## Exercise description:
Tally the lines below that contain the word "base", and give only that number.

## Supplied material:
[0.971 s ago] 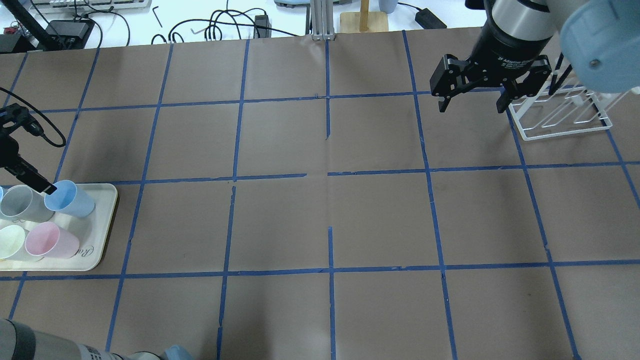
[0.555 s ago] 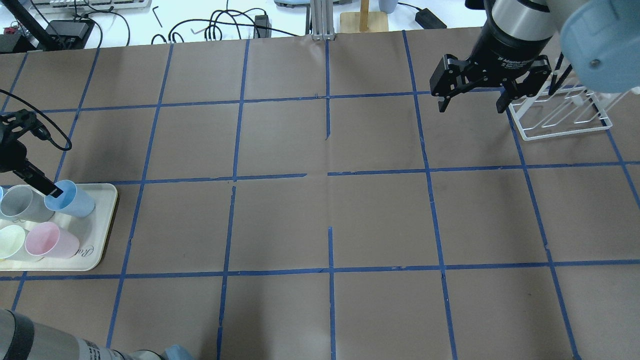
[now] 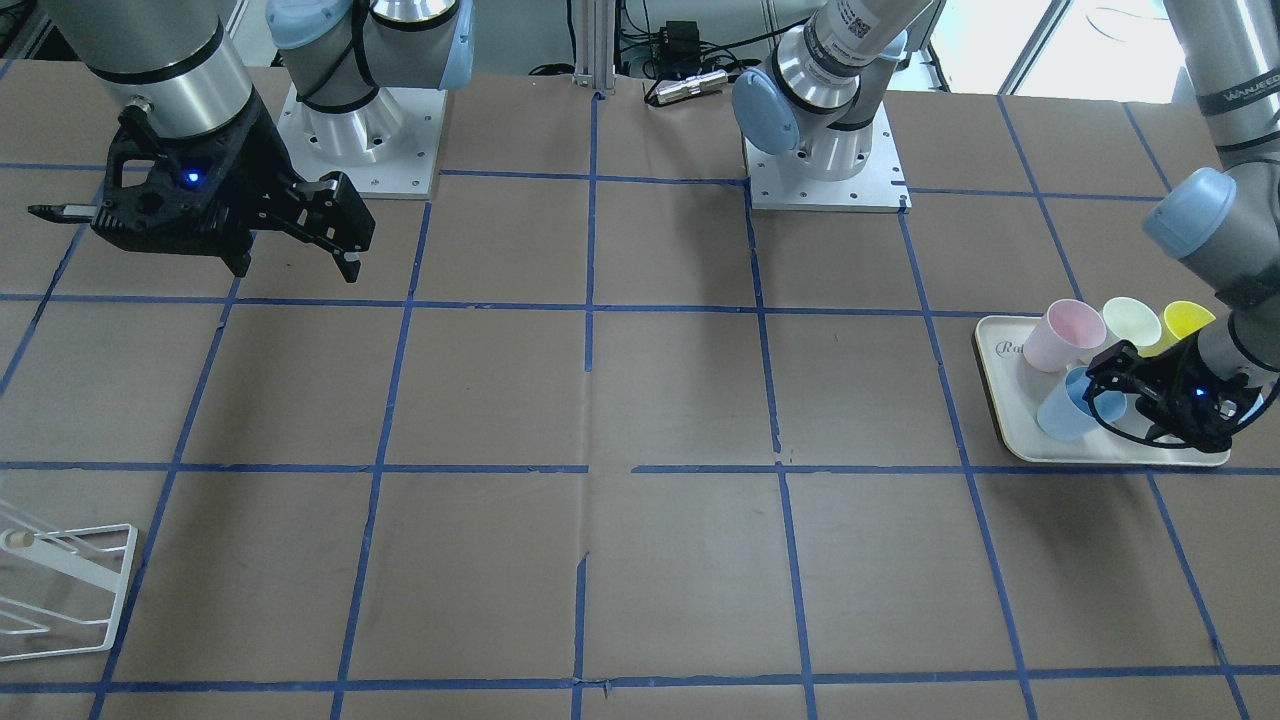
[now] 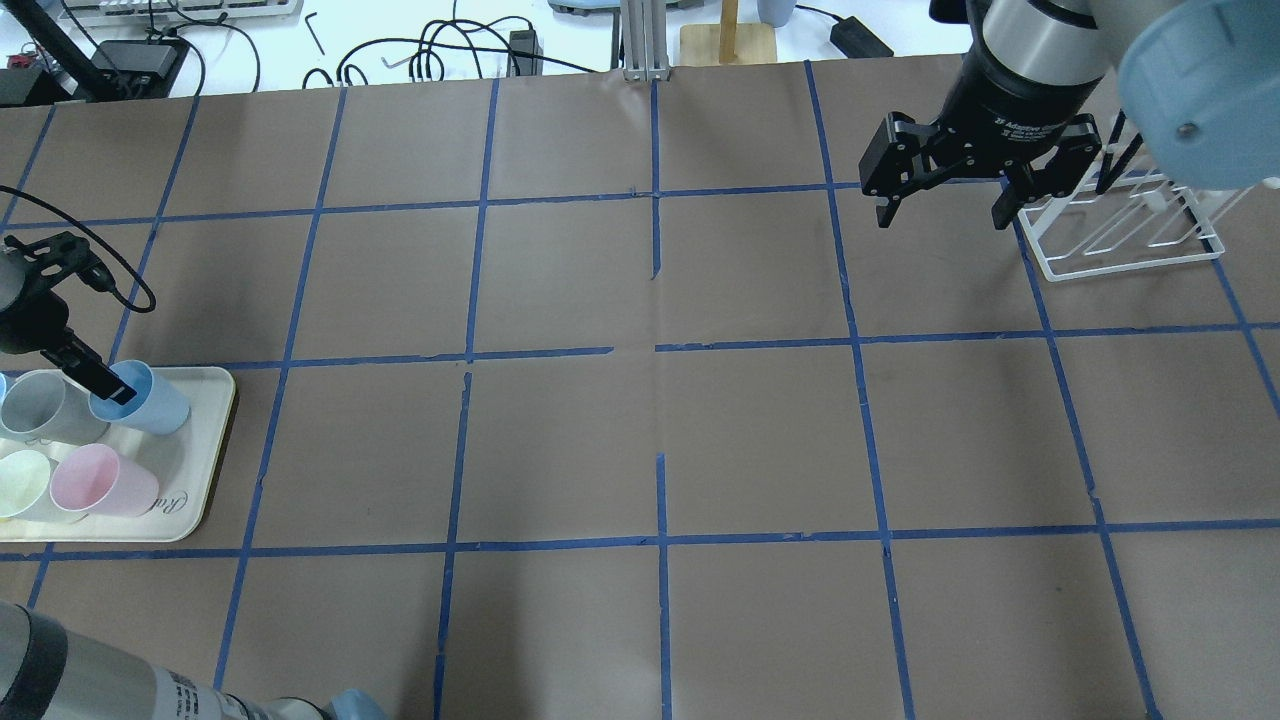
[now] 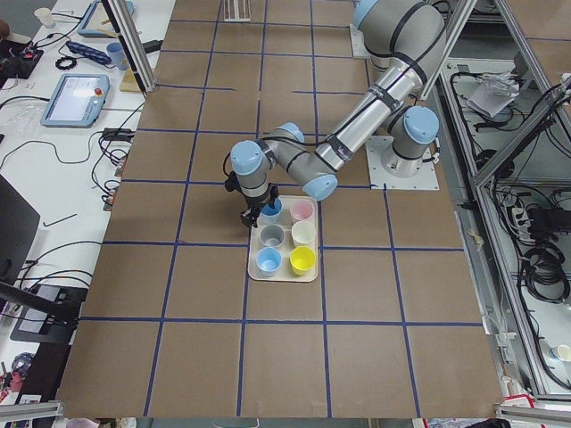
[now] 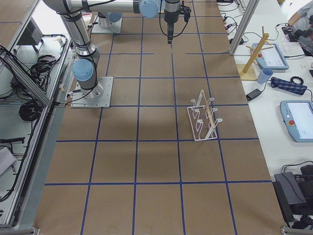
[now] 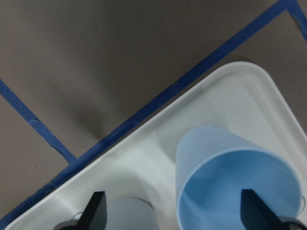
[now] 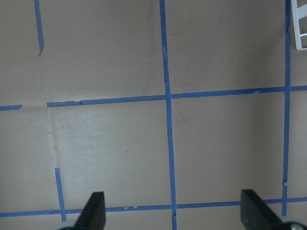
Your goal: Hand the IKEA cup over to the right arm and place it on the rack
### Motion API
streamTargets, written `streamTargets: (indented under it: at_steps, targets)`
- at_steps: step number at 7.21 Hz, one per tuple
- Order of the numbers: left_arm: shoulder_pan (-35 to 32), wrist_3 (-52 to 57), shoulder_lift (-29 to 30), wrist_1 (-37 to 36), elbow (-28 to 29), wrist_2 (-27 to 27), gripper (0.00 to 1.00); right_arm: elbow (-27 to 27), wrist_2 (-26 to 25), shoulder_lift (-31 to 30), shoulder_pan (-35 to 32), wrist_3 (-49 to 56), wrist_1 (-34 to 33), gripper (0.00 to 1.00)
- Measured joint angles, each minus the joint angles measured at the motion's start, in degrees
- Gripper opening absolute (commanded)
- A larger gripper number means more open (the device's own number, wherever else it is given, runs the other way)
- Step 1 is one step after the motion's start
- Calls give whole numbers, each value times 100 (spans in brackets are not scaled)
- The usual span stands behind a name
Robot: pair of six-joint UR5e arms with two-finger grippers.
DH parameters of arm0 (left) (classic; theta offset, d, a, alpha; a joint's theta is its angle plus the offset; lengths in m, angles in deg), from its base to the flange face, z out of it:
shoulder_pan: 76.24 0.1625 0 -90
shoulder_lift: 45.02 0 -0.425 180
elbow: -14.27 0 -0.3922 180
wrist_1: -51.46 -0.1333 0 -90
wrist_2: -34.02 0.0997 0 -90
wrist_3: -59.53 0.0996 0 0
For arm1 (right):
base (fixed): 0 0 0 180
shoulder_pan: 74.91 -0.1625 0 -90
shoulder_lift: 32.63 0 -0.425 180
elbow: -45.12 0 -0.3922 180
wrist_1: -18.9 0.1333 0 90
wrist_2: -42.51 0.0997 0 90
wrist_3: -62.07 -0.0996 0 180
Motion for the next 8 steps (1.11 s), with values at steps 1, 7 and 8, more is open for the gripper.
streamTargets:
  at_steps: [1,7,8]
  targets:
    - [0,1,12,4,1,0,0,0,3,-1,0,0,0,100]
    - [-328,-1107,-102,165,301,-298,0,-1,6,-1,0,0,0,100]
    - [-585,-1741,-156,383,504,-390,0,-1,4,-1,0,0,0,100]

## Solution:
2